## THE PROBLEM
Please give back only the lines below from the one containing "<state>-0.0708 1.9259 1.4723" to the one containing "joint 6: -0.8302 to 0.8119", each repeated word for word, both ends included.

## THE DATA
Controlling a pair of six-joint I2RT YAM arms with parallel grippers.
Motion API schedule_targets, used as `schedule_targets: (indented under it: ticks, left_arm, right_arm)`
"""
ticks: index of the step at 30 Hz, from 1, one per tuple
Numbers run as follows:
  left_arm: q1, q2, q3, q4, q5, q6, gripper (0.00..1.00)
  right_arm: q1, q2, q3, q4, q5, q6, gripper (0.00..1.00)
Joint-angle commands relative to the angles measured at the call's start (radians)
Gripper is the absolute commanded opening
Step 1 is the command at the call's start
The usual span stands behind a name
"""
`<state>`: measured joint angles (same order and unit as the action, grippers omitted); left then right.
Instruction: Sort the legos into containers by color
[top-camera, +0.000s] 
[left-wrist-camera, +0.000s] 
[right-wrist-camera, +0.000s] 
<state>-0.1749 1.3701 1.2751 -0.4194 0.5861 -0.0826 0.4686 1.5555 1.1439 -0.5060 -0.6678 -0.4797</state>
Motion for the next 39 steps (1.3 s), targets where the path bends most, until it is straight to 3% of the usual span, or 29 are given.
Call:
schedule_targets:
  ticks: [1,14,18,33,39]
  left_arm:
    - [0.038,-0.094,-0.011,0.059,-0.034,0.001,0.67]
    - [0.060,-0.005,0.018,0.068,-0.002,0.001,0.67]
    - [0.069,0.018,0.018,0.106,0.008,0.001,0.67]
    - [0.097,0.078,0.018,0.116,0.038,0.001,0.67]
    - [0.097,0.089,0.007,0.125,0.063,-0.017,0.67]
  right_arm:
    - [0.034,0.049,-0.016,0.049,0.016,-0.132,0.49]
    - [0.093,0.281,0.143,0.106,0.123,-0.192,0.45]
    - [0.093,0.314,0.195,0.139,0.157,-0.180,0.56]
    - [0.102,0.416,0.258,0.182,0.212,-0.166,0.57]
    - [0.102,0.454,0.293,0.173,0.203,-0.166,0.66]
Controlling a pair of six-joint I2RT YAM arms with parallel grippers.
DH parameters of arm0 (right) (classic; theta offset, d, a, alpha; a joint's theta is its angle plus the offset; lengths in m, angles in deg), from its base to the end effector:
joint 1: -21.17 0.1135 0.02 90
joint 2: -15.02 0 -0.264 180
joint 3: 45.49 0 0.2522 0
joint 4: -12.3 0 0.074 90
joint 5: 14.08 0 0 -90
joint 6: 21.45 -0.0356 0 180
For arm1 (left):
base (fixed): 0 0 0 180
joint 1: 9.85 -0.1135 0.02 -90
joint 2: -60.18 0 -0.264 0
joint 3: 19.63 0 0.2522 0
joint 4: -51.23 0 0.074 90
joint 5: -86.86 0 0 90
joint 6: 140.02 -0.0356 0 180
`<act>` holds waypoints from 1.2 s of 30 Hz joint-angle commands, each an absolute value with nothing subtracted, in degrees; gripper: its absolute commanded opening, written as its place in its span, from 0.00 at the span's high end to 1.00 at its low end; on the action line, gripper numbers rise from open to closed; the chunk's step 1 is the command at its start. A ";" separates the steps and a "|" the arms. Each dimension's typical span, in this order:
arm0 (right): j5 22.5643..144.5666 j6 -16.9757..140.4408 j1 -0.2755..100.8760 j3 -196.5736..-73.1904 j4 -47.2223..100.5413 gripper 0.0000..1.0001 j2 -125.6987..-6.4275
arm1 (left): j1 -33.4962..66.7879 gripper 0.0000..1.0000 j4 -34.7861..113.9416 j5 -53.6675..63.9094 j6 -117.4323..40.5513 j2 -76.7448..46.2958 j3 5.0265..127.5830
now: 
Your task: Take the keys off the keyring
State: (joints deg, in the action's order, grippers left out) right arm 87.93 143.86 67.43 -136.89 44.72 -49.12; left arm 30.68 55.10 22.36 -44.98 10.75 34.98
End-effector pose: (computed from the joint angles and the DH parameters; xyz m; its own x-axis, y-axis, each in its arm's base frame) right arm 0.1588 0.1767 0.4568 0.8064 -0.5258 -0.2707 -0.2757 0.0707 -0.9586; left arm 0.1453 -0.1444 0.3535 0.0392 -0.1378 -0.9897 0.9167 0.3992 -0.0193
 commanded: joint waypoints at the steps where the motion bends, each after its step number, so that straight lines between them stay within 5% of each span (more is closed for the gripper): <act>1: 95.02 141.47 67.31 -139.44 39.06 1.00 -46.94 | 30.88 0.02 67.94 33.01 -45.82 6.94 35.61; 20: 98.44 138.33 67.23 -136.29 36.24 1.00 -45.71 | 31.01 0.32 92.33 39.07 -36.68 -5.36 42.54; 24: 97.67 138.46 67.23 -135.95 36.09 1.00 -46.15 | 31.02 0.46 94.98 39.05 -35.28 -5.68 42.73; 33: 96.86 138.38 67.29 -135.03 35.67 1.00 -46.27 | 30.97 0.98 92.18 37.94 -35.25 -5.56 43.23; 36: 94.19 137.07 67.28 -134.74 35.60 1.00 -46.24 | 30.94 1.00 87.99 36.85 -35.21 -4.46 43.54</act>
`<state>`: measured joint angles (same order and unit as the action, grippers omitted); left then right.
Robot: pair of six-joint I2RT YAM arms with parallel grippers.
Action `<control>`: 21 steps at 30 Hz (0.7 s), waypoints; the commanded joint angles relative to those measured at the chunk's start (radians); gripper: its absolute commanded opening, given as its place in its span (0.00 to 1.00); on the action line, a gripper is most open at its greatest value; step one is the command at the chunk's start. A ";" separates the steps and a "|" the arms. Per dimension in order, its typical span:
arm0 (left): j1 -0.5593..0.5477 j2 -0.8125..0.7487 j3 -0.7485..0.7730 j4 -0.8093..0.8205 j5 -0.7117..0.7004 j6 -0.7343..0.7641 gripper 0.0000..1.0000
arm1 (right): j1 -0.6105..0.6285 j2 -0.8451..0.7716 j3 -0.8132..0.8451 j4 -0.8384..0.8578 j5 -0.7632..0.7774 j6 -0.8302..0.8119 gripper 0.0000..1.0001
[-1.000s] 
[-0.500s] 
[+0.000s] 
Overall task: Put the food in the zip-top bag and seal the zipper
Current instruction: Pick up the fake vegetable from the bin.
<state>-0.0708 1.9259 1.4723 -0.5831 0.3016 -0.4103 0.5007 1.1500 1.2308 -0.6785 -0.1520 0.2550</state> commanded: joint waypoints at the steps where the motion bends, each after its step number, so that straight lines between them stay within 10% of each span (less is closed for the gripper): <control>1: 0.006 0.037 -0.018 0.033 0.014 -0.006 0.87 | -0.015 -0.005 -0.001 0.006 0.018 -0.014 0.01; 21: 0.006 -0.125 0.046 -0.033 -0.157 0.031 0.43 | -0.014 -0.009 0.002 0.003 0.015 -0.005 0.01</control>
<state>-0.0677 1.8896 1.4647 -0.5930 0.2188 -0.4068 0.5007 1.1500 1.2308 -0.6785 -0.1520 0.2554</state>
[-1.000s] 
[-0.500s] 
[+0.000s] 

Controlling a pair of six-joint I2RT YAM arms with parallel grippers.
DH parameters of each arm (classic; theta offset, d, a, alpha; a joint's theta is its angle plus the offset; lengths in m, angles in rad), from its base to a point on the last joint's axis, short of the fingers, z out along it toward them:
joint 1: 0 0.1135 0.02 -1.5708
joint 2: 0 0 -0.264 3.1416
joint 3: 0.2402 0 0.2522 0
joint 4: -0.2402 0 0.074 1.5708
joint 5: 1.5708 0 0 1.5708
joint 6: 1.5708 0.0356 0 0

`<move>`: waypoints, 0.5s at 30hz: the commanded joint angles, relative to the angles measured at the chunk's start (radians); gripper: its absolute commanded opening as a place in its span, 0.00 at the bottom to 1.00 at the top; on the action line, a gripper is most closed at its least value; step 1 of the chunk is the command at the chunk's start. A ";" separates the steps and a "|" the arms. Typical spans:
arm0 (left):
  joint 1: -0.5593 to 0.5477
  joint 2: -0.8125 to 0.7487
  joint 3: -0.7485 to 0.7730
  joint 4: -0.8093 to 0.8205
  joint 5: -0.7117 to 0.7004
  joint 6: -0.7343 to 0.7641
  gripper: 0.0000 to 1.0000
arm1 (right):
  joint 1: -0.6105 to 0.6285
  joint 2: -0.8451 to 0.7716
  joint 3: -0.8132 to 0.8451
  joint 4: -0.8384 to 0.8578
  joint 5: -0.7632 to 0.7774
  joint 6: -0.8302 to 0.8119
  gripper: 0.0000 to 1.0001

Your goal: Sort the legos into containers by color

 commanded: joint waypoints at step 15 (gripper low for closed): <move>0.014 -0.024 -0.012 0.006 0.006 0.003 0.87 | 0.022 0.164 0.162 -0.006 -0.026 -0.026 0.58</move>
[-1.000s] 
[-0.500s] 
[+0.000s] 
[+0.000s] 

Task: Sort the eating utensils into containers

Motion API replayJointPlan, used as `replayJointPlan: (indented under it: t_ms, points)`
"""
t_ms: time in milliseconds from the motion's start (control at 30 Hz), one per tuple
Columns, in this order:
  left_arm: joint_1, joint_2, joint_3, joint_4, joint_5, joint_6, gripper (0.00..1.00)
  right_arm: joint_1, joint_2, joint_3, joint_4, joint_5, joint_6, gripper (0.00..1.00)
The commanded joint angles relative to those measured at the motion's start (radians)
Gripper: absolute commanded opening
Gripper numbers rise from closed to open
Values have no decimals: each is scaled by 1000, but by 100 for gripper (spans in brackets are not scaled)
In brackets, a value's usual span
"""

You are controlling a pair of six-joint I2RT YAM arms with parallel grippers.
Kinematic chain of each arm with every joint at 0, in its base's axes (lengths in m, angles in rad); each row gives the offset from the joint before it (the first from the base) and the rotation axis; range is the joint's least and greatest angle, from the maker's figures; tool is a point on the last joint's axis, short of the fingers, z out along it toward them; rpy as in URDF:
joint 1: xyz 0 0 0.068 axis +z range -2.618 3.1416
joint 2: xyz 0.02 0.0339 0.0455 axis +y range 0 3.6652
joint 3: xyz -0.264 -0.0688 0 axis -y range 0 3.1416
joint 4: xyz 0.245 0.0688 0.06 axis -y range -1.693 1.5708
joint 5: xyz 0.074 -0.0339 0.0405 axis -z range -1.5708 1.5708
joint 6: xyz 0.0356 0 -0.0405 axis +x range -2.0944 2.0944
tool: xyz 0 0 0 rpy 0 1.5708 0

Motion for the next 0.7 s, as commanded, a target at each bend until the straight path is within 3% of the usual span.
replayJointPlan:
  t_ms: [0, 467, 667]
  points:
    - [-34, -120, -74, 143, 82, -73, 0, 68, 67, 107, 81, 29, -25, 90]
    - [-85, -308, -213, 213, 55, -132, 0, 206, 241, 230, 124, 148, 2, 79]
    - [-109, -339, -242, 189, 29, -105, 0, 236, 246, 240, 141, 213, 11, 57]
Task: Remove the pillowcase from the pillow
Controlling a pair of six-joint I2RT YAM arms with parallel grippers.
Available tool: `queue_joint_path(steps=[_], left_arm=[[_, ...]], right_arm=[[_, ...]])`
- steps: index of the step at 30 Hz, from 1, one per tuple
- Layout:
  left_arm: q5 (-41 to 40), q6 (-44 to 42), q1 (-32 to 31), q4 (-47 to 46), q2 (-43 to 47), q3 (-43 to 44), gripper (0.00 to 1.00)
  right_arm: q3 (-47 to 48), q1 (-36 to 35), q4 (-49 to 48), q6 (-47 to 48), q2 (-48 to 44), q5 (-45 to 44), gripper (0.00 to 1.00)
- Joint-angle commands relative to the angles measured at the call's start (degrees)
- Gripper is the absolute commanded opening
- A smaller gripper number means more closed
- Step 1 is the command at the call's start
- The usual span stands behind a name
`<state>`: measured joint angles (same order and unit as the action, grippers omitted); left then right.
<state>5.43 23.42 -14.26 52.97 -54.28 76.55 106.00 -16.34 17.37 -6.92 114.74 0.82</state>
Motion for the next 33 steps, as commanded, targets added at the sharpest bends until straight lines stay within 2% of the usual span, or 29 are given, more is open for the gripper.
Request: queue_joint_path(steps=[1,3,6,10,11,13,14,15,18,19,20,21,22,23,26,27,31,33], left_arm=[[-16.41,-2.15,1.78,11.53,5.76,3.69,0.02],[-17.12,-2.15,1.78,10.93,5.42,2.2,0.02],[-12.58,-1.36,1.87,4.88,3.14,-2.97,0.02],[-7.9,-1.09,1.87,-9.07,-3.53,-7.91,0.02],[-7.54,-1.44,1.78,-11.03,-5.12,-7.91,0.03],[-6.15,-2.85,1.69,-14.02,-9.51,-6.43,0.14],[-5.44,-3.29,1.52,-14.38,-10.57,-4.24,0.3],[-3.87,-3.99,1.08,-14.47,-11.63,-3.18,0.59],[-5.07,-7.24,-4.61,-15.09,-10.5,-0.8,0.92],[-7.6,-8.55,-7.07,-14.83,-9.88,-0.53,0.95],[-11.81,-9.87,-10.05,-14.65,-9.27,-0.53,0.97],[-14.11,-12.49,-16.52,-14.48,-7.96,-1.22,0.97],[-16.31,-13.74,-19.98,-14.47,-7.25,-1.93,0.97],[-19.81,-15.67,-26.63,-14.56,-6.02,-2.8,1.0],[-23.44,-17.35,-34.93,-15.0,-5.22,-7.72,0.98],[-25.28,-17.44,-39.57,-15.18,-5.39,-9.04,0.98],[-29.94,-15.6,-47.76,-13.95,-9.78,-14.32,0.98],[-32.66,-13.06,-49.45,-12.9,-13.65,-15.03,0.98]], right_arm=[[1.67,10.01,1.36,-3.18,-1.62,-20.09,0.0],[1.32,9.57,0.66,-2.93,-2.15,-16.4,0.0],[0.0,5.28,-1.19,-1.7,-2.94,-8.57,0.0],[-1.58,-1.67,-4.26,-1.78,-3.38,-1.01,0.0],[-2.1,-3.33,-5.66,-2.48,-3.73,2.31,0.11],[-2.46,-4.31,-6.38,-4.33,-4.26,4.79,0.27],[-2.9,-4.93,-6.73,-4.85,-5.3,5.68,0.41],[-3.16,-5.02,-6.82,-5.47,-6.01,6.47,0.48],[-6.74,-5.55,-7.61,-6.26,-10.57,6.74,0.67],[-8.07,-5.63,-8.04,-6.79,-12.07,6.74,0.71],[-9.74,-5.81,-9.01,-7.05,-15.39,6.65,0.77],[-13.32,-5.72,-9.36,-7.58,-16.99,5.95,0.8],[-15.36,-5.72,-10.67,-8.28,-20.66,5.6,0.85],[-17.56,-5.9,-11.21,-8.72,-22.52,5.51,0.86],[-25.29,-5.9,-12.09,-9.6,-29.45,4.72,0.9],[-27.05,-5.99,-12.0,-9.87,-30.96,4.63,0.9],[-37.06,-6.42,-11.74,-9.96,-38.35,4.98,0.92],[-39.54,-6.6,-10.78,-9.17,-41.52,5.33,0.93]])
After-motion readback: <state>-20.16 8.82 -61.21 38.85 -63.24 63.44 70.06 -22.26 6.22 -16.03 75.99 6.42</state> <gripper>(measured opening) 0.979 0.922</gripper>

## FINAL ANSWER
<state>-0.0708 1.9259 1.4723 -0.5831 0.3016 -0.4103 0.5007 1.1500 1.2308 -0.6785 -0.1520 0.2550</state> commanded: joint waypoints at the steps where the motion bends, each after its step number, so that straight lines between them stay within 10% of each span (less is closed for the gripper): <control>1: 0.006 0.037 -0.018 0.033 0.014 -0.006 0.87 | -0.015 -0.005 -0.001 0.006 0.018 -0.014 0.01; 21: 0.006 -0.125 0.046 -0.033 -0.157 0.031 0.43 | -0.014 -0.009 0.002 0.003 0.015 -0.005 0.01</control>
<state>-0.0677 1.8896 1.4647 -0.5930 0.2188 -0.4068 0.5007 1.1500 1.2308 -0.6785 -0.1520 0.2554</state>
[-1.000s] 
[-0.500s] 
[+0.000s] 

Controlling a pair of six-joint I2RT YAM arms with parallel grippers.
DH parameters of each arm (classic; theta offset, d, a, alpha; a joint's theta is its angle plus the offset; lengths in m, angles in rad), from its base to a point on the last joint's axis, short of the fingers, z out along it toward them:
joint 1: 0 0.1135 0.02 -1.5708
joint 2: 0 0 -0.264 3.1416
joint 3: 0.2402 0 0.2522 0
joint 4: -0.2402 0 0.074 1.5708
joint 5: 1.5708 0 0 1.5708
joint 6: 1.5708 0.0356 0 0

`<move>`: waypoints, 0.5s at 30hz: the commanded joint angles, relative to the angles measured at the chunk's start (radians); gripper: its absolute commanded opening as a place in its span, 0.00 at the bottom to 1.00 at the top; on the action line, a gripper is most closed at its least value; step 1 of the chunk is the command at the chunk's start. A ";" separates the steps and a "|" the arms. Typical spans:
arm0 (left):
  joint 1: -0.5593 to 0.5477
  joint 2: -0.8125 to 0.7487
  joint 3: -0.7485 to 0.7730
  joint 4: -0.8093 to 0.8205
  joint 5: -0.7117 to 0.7004
  joint 6: -0.7343 to 0.7641
  gripper: 0.0000 to 1.0000
arm1 (right):
  joint 1: -0.6105 to 0.6285
  joint 2: -0.8451 to 0.7716
  joint 3: -0.8132 to 0.8451
  joint 4: -0.8384 to 0.8578
  joint 5: -0.7632 to 0.7774
  joint 6: -0.8302 to 0.8119

That concludes the exercise.